**Exercise brief**
Using the records that follow, copy every line containing the word "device".

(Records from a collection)
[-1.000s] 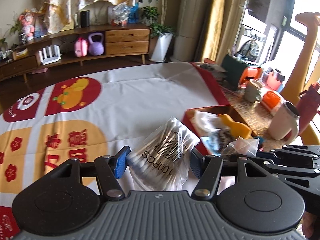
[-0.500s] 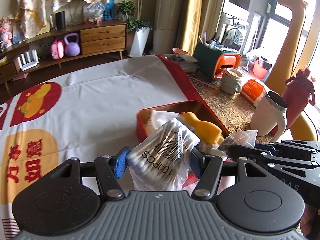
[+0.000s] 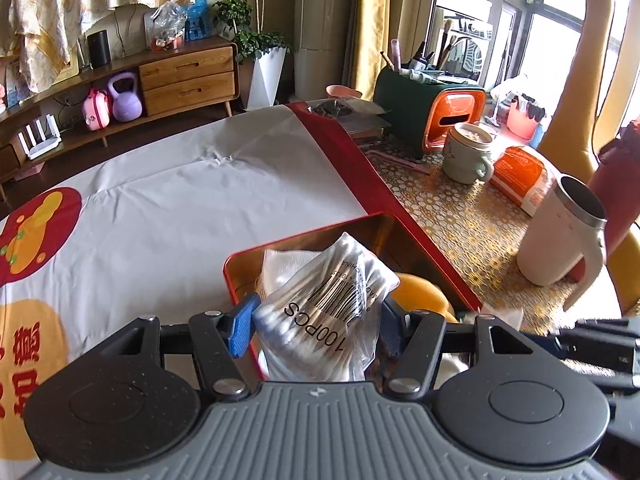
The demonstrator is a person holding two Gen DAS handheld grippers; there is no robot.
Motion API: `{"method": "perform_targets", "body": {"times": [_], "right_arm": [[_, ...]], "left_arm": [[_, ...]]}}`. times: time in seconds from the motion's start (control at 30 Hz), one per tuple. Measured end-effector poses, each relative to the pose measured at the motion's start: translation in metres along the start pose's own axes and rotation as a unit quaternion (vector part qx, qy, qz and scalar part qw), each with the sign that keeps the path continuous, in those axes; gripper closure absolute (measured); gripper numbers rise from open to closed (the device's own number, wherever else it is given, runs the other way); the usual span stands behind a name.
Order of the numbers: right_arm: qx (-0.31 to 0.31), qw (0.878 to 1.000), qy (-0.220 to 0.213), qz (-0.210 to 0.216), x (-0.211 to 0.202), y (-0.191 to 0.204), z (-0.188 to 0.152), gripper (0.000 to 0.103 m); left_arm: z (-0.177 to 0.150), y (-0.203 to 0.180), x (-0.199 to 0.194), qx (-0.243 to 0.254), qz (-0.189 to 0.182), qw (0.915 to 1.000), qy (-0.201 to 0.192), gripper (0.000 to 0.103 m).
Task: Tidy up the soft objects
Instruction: 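Carry the swab pack and tea-bag packet into the red tin and open both tools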
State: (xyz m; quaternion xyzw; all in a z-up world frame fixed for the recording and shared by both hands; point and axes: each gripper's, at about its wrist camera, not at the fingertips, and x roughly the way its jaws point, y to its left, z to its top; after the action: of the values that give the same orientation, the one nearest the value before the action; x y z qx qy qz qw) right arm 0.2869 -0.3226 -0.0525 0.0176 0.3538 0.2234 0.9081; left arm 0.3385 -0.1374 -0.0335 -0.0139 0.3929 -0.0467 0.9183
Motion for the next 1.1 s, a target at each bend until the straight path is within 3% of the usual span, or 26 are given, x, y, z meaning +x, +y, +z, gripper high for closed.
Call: {"method": "perform_targets", "body": {"times": [0.57, 1.0, 1.1], "right_arm": [[-0.019, 0.999, 0.035, 0.02, 0.052, 0.006, 0.001, 0.09], [-0.025, 0.998, 0.057, 0.014, 0.072, 0.008, -0.009, 0.089], [-0.025, 0.998, 0.058, 0.012, 0.073, 0.009, -0.01, 0.085]], "left_arm": [[0.013, -0.004, 0.079, 0.011, 0.001, 0.9996, 0.027, 0.041], [-0.001, 0.01, 0.1, -0.01, -0.011, 0.9991, 0.04, 0.041], [-0.002, 0.012, 0.1, -0.01, -0.012, 0.9991, 0.039, 0.041]]}}
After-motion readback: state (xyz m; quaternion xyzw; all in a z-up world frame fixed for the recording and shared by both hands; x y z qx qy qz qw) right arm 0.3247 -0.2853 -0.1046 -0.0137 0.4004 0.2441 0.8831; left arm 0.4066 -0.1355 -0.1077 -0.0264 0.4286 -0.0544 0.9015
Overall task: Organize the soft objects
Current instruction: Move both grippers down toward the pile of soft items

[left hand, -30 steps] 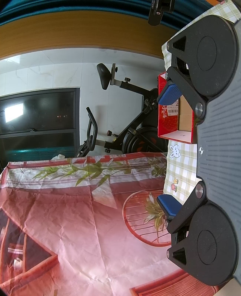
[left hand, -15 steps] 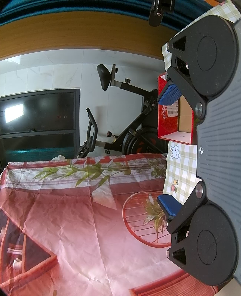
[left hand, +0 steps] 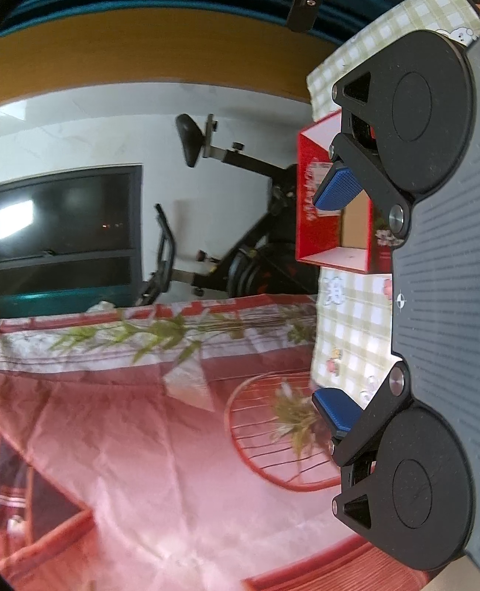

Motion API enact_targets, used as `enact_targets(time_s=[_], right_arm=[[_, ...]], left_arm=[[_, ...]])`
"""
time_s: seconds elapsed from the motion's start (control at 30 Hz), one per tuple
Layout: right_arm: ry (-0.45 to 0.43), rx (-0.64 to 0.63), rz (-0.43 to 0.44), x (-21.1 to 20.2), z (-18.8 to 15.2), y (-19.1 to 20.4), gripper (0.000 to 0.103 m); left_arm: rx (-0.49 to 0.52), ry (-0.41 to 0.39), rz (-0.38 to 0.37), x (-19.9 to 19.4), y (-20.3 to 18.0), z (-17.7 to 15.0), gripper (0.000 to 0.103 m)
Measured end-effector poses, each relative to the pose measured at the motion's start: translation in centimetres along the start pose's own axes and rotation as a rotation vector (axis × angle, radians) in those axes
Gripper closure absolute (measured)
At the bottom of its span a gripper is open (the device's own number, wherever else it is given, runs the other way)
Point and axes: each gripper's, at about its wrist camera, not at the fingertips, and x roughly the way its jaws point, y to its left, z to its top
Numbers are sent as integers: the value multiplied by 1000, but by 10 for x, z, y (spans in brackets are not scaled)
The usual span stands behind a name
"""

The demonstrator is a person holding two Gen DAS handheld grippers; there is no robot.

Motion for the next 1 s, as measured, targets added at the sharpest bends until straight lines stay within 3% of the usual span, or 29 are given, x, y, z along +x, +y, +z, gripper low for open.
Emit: enact_targets(time_s=[0.17, 0.4, 0.57, 0.87, 1.0], right_arm=[[-3, -37, -12, 21, -30, 4, 0], [153, -39, 42, 54, -70, 10, 0], [210, -62, 41, 62, -89, 14, 0], [289, -57, 46, 75, -119, 8, 1], [350, -38, 69, 92, -134, -1, 13]], left_arm=[[14, 62, -6, 27, -3, -21, 0], [32, 167, -35, 59, -6, -48, 1], [28, 229, -74, 74, -6, -67, 5], [-68, 343, -146, 102, 3, -96, 6], [-92, 389, -172, 119, 1, -107, 14]])
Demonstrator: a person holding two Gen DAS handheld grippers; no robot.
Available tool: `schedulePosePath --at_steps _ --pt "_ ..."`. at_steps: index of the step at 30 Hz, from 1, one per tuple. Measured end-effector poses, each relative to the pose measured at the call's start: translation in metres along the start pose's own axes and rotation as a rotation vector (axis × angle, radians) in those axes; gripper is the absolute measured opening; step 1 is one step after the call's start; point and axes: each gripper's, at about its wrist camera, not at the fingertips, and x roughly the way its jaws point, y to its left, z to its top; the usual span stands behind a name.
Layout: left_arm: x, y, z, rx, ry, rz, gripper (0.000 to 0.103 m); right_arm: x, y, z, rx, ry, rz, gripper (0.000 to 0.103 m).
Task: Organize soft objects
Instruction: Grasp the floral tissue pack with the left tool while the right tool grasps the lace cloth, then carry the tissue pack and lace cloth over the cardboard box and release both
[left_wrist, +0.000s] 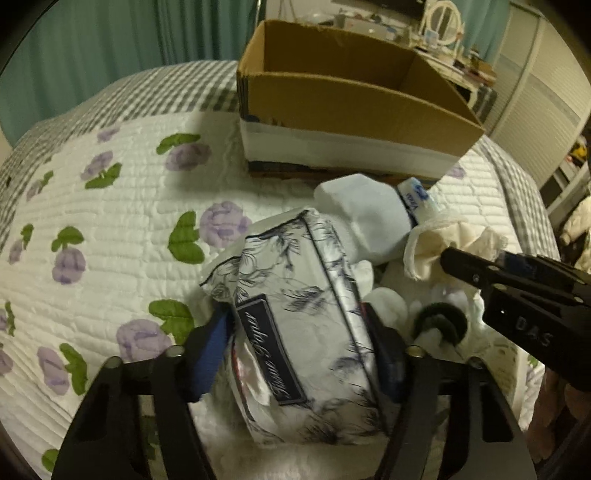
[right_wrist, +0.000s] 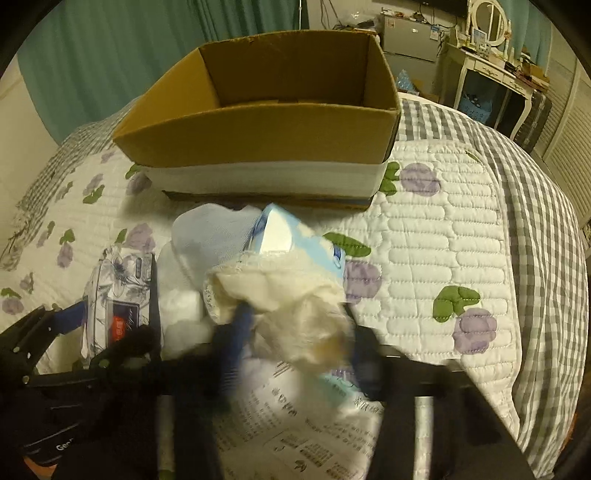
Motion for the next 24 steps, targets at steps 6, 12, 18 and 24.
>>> schedulePosePath --at_steps 6,12,18,24 --pt "-0.017 0.003 -0.003 0.023 -0.023 -0.008 0.045 -0.023 0.012 -0.002 -0.037 -0.037 -0.016 0.023" --pt "-0.04 0.009 -0.009 0.03 -0.063 -0.014 0.043 -0.059 0.017 -0.007 -0.03 -0.09 -0.034 0.022" --pt "-0.072 0.014 -0.017 0.03 -0.116 -0.022 0.043 -0.103 0.024 -0.016 -0.019 -0.16 -0.06 0.022" --pt "-0.113 0.017 -0.024 0.025 -0.189 -0.037 0.043 -0.15 0.031 -0.028 -0.007 -0.236 -0.081 0.022"
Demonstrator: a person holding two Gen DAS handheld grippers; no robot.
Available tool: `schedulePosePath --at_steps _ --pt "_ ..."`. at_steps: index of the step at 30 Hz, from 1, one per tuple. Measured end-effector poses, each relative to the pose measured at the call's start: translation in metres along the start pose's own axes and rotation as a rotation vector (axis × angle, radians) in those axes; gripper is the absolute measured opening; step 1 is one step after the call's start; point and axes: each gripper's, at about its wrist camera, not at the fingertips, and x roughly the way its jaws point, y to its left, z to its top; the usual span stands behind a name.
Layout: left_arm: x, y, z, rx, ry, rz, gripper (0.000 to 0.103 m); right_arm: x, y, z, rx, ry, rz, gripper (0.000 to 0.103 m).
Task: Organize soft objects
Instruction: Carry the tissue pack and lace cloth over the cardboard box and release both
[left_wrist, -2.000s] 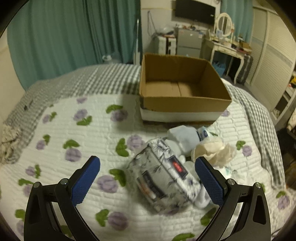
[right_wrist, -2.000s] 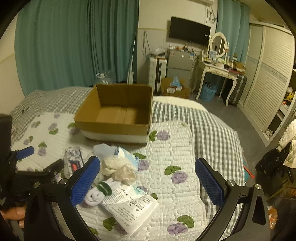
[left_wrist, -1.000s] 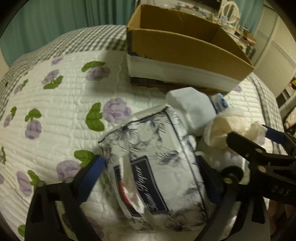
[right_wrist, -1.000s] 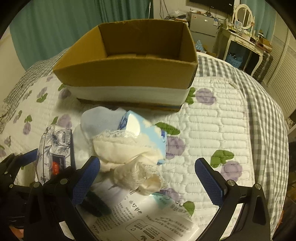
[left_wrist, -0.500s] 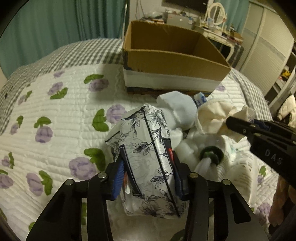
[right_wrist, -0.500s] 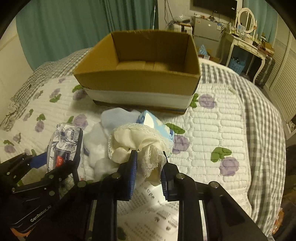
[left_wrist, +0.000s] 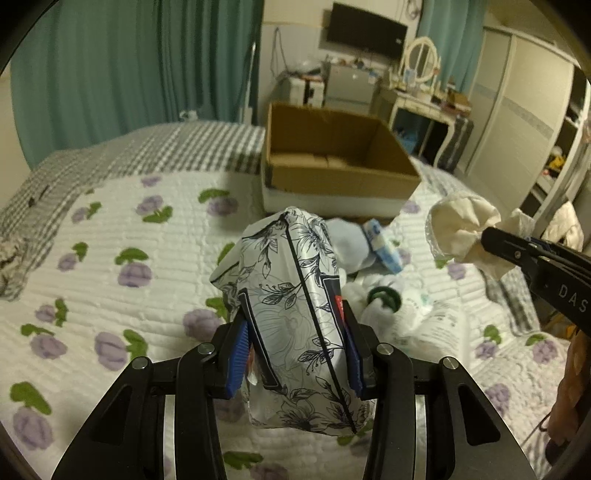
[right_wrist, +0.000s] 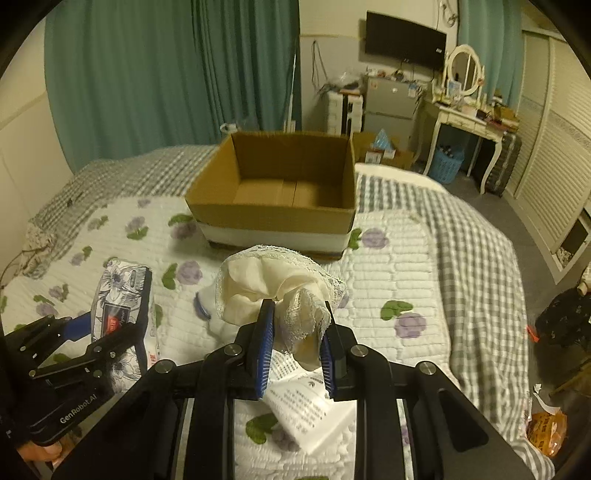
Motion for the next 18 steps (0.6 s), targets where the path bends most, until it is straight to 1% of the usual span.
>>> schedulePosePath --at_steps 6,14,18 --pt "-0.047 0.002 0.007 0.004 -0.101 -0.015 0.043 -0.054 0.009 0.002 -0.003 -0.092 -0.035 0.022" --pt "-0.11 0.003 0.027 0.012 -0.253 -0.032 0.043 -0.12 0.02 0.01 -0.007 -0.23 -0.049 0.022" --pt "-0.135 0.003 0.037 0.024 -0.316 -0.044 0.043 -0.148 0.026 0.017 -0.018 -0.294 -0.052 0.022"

**Output for this task**
Motion API: `{"method": "perform_targets", "body": {"times": [_], "right_arm": [[_, ...]], "left_arm": [[_, ...]]}}`. times: time in seconds from the motion's start (control at 30 Hz), one per tuple. Measured end-effector poses, each relative to the pose measured at the motion's start: translation in metres along the start pose's own axes and rotation as a unit quaternion (vector part qx, qy, qz and scalar part qw), each with the sign that keeps the path continuous, in those axes; gripper closure absolute (measured); gripper numbers rise from open to closed (the device's own number, wherever else it is given, runs the other way); the usual span stands behind a name.
At the bottom of its span a gripper is open (the device's own number, wherever else it is given, runs the other way)

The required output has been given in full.